Assigned task >> Starting with the line that contains "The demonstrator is" and stopping after the line that contains "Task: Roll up", return each line below exactly as written, with no others.

────────

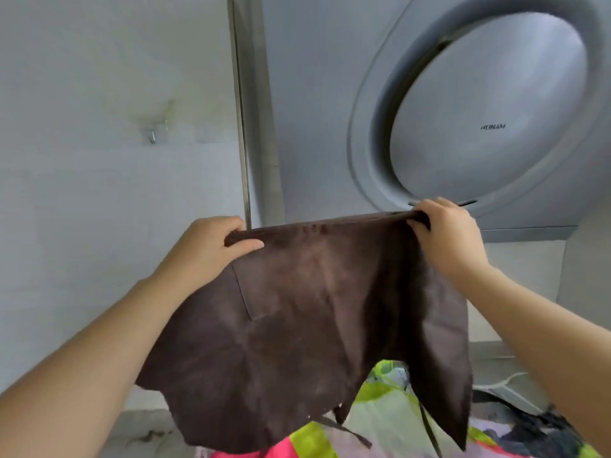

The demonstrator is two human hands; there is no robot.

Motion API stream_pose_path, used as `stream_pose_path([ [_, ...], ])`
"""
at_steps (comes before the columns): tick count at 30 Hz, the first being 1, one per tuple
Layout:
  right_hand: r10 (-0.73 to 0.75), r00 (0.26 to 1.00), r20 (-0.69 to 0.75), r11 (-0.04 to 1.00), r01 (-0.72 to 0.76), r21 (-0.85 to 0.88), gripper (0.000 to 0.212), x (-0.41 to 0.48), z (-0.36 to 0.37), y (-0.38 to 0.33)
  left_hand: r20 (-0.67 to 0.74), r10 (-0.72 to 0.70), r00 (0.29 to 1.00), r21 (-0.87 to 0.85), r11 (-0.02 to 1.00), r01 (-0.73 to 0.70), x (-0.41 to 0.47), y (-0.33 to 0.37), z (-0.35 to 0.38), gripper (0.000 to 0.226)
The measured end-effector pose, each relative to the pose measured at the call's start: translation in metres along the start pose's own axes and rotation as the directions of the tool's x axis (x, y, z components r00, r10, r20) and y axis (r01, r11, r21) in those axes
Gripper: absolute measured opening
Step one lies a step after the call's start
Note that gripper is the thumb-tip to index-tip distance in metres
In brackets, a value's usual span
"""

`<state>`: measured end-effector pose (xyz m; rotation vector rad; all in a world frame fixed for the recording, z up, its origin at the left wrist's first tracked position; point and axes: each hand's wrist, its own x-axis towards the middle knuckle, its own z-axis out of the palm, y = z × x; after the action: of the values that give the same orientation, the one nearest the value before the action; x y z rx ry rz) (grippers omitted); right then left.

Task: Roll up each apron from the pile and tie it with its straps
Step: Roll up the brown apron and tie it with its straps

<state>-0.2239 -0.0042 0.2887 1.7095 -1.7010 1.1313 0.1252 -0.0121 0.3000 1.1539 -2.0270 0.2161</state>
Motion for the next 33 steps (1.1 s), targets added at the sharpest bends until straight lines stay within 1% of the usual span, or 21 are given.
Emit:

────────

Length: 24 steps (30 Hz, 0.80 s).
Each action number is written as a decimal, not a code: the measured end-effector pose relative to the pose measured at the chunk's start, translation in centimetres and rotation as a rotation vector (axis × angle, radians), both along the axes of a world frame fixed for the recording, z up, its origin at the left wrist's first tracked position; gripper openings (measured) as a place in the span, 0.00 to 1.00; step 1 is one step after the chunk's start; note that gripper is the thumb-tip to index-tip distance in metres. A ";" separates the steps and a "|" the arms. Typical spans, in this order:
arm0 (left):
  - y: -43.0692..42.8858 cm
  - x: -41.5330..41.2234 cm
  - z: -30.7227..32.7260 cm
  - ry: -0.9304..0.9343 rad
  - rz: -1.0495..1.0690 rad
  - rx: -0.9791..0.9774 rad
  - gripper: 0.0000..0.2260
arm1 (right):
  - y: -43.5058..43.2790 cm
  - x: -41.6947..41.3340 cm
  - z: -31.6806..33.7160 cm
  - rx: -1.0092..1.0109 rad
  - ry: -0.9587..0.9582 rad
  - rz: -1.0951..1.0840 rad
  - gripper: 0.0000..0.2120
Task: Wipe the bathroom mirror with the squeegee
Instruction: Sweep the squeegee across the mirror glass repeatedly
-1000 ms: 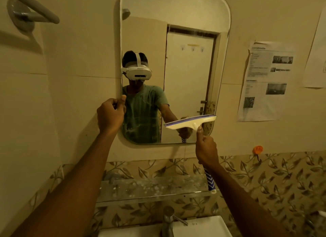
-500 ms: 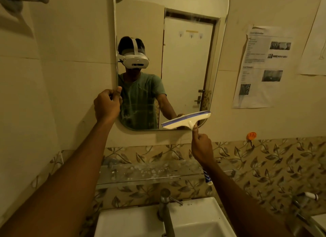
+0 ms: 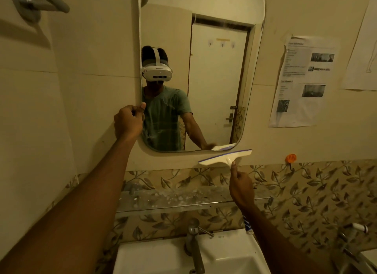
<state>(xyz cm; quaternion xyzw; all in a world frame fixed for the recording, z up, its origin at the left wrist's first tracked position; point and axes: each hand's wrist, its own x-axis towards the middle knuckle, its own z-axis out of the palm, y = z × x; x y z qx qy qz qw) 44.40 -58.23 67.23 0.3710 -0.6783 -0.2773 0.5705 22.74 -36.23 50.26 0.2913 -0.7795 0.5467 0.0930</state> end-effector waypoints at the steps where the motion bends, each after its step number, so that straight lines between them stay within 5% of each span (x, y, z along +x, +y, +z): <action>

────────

Your solution >>
The demonstrator is two human hands; there is no robot.

Motion API stream_pose_path, used as `stream_pose_path([ [_, ...], ])`
"""
at_steps (comes before the columns): tick count at 30 Hz, the first being 1, one per tuple
Layout:
  right_hand: r10 (-0.73 to 0.75), r00 (0.26 to 1.00), r20 (-0.69 to 0.75), r11 (-0.04 to 1.00), r01 (-0.72 to 0.76), r21 (-0.85 to 0.88), gripper (0.000 to 0.212), x (-0.41 to 0.48), z (-0.36 to 0.37), y (-0.38 to 0.33)
  left_hand: r20 (-0.67 to 0.74), r10 (-0.72 to 0.70), r00 (0.29 to 1.00), r21 (-0.87 to 0.85), r11 (-0.02 to 1.00), r01 (-0.73 to 0.70), x (-0.41 to 0.47), y (-0.33 to 0.37), z (-0.35 to 0.38), gripper (0.000 to 0.226)
The measured end-effector pose, each relative to the pose measured at the call's start: translation in metres along the start pose's own axes and rotation as the directions of the tool's x axis (x, y, z components r00, r10, r20) and y axis (r01, r11, r21) in those axes
Gripper: absolute measured opening
Step one lies a step after the call's start
Note that gripper is the thumb-tip to index-tip distance in metres
In brackets, a value's usual span
"""

`<state>`: measured end-effector pose (xyz m; rotation vector rad; all in a world frame fixed for the recording, z up, its origin at the left wrist's first tracked position; point and axes: each hand's wrist, its own x-axis towards the middle knuckle, its own z-axis out of the palm, y = z × x; after the action: of the values that give the same orientation, the one nearest the value before the action; x y z rx ry rz) (grippers omitted); right then left.

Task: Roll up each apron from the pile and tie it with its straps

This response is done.